Tax Day: A Time to Remember Discrimination Gays and Lesbians Face
Today is Tax Day in the US. Whether you procrastinated or filed early, tax season is ripe with opportunities to be reminded how we, as gays and lesbians are second class citizens in the eyes of the law. Bottom line – we pay more than our straight counterparts. In my opinion, this alone is a reason for supporting gay marriage (or at least some legal equivalent).
I was shocked and pleased to see that CNN brought this very disparity to light this week in their article “Gay Couples Face Higher Tax Bills”:
Most states ban gay marriage and don’t recognize same-sex unions in any way. Only in Massachusetts can gay couples legally marry. Since 1997, nine other states and Washington D.C. started offering civil unions or domestic partnerships that give some or all the legal protections of marriage.
Those protections include allowing gay couples to file state taxes jointly — and potentially save them money. But they can also make tax filing more complicated for the couples.
That’s because the state protections do not help with federal taxes. Under the 1996 Defense of Marriage Act, the government defines marriage as being allowed only between a man and a woman.
“You’re running one household,” said John Traier, a partner in the Butler, New Jersey, accounting firm Hammond & Traier. “But the federal government and a lot of states treat them as two households.”
When it comes to tax time the issues are plentiful. CNN points out two of the most significant:
There are two main effects of the different treatment under federal law.
One is the tax rate. Take two couples where one partner has a taxable income of $20,000 and the other makes $40,000. If they can file their federal taxes jointly, the tax bill would be $8,217.50. Filing separately, the combined bill would be $9,032.50 — more than $800 higher.
Another disparity comes with the federal government’s treatment of employer-provided health insurance, which also affects unmarried heterosexual couples.
For example, Dan Jessup is a project manager at JPMorgan Chase in Indiana. His partner, Bob Chenoweth, is self-employed, running two businesses out of the couple’s Mooresville, Indiana, home. So Chenoweth gets health insurance through Chase.
But Jessup is required to count the company’s cost of his partner’s benefits as additional income for tax purposes.
State and federal taxes on those benefits cost about $1,800 per year, Jessup said.
As with many other discrepancies and discrimination gays and lesbians face, adding children to the mix simply complicates things further.
For instance, couples with children must decide which partner gets to claim them as dependents for tax purposes on federal returns and returns in states that don’t recognize same-sex unions. Similarly, couples who own homes together have to sort out how much of the mortgage interest payments each partner gets to use as a deduction, said Lara Schwartz, the Human Rights Campaign legal director.

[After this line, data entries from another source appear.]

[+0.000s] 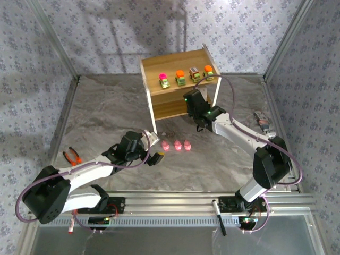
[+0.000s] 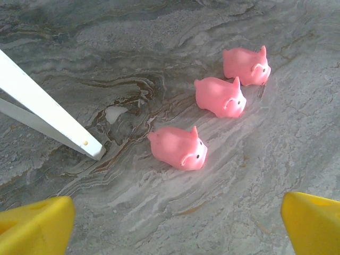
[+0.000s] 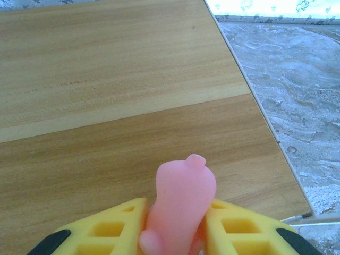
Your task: Place and organize the plastic toys onto the shelf
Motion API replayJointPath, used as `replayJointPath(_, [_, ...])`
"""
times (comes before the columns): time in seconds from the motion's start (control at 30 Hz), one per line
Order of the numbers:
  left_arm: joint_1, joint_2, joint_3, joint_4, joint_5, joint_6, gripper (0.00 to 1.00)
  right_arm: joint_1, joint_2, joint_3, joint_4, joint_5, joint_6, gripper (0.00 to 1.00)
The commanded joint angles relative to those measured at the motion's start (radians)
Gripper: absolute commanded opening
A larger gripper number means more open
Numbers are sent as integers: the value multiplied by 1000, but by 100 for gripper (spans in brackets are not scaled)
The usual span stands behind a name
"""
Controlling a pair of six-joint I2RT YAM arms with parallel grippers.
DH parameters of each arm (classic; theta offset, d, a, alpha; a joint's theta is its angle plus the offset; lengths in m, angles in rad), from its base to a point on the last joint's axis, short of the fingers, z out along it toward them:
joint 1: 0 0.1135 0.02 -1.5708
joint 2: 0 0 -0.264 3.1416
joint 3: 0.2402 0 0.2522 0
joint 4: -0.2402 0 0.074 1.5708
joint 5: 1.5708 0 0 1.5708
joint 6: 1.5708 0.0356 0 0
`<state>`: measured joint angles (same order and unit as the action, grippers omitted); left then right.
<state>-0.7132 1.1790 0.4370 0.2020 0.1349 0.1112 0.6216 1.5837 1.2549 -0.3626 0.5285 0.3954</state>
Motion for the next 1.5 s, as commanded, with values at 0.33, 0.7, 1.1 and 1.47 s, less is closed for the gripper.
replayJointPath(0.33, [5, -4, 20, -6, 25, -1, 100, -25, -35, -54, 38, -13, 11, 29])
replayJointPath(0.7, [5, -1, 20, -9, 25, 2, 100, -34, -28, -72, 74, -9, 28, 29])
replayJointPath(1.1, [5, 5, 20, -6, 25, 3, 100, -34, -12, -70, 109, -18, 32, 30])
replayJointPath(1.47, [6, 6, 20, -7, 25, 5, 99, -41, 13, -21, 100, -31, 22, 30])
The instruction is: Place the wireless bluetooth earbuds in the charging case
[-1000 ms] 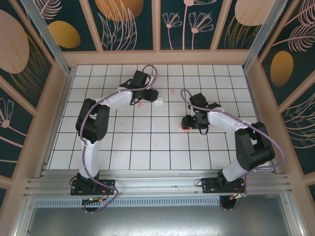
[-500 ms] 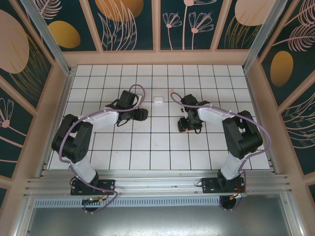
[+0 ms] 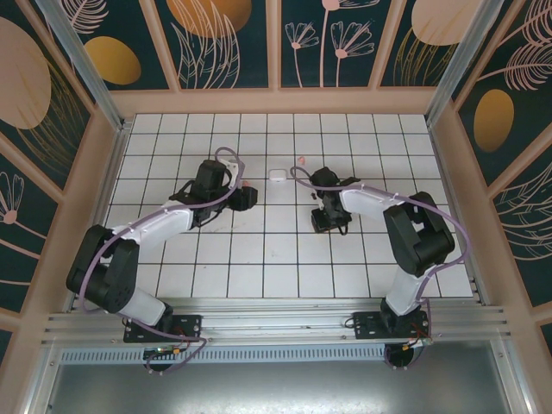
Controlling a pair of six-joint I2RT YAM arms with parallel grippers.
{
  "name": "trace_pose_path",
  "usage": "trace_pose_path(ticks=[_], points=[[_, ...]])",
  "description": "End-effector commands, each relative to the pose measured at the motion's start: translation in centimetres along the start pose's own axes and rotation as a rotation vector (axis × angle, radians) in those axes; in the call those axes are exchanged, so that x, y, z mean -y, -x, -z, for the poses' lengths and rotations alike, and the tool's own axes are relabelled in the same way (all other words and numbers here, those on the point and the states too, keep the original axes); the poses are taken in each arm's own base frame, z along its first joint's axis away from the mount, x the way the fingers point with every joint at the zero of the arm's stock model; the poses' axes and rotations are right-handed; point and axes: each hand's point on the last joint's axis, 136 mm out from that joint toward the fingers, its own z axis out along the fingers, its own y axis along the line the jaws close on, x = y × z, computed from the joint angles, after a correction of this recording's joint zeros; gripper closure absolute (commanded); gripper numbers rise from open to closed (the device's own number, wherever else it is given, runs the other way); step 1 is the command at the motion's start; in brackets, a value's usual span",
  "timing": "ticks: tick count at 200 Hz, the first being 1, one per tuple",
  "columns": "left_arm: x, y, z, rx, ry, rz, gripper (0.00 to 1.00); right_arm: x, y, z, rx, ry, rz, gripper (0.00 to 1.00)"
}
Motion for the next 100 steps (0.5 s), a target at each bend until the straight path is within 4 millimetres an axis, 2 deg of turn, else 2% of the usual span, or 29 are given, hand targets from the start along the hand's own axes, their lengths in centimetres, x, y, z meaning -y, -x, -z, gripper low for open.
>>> trace_pose_path(ticks=[1,56,100], points=[[2.5,1.4,1.3,0.057,-0.119,-0.003,0.39,-1.7,1.0,0.3,0.068,0.002,0.097,0.61],[4.5,1.3,3.5,0.07,-0.22,-0.029,0.42,-4.5,3.9,4.7,0.279,-0.022,0.194,0.67],[7.3,1.7,5.9,0.1,-0.36,-0.031,0.43,-7.8,5.4,11.2,0.499,-0.004,0.303,0.67]])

“If you are not a different sex,” from your partner, Schwartz said, “you are strangers, basically, under federal law.”
I don’t know about you but just filing taxes is bad enough but considering all these points in black and white is downright depressing. If you feel like you can’t get ahead, chock up at least a portion of the added challenge to the additional expenses gays and lesbian couples (and families) face.
Of course since today is tax day the focus is on taxes. Yet, there is more to this financial discrepancy than what CNN points out. What about all the added taxes a same-sex person has to pay when when his or her partner dies? When asked on vacation last week why I am even buying life insurance, I replied “Basically so my partner can cover inheritance taxes if I were to die.” Now that really gets my riled up!
In last week’s Ten Money Questions Candace Gingrich put this problem pretty darn succinctly:
In many ways it is the invisible discriminator when it comes to GLBT equality. When I am asked whether or not I’ve ever been discriminated against, my answer includes the often unnoticed ways that we are affected financially: paying federal taxes on domestic partner benefits; the income gap between queer and straight people; paying for lawyers and documents to protect our families; etc. There is also the damage that the myth of GLBT affluence does to efforts to secure GLBT equality.
So next time someone complains to you that “you gays just want special rights”, send them a copy of this post. Perhaps a little dollars and cents will help knock a little sense into those who are missing the hard and fast financial facts of being gay or lesbian.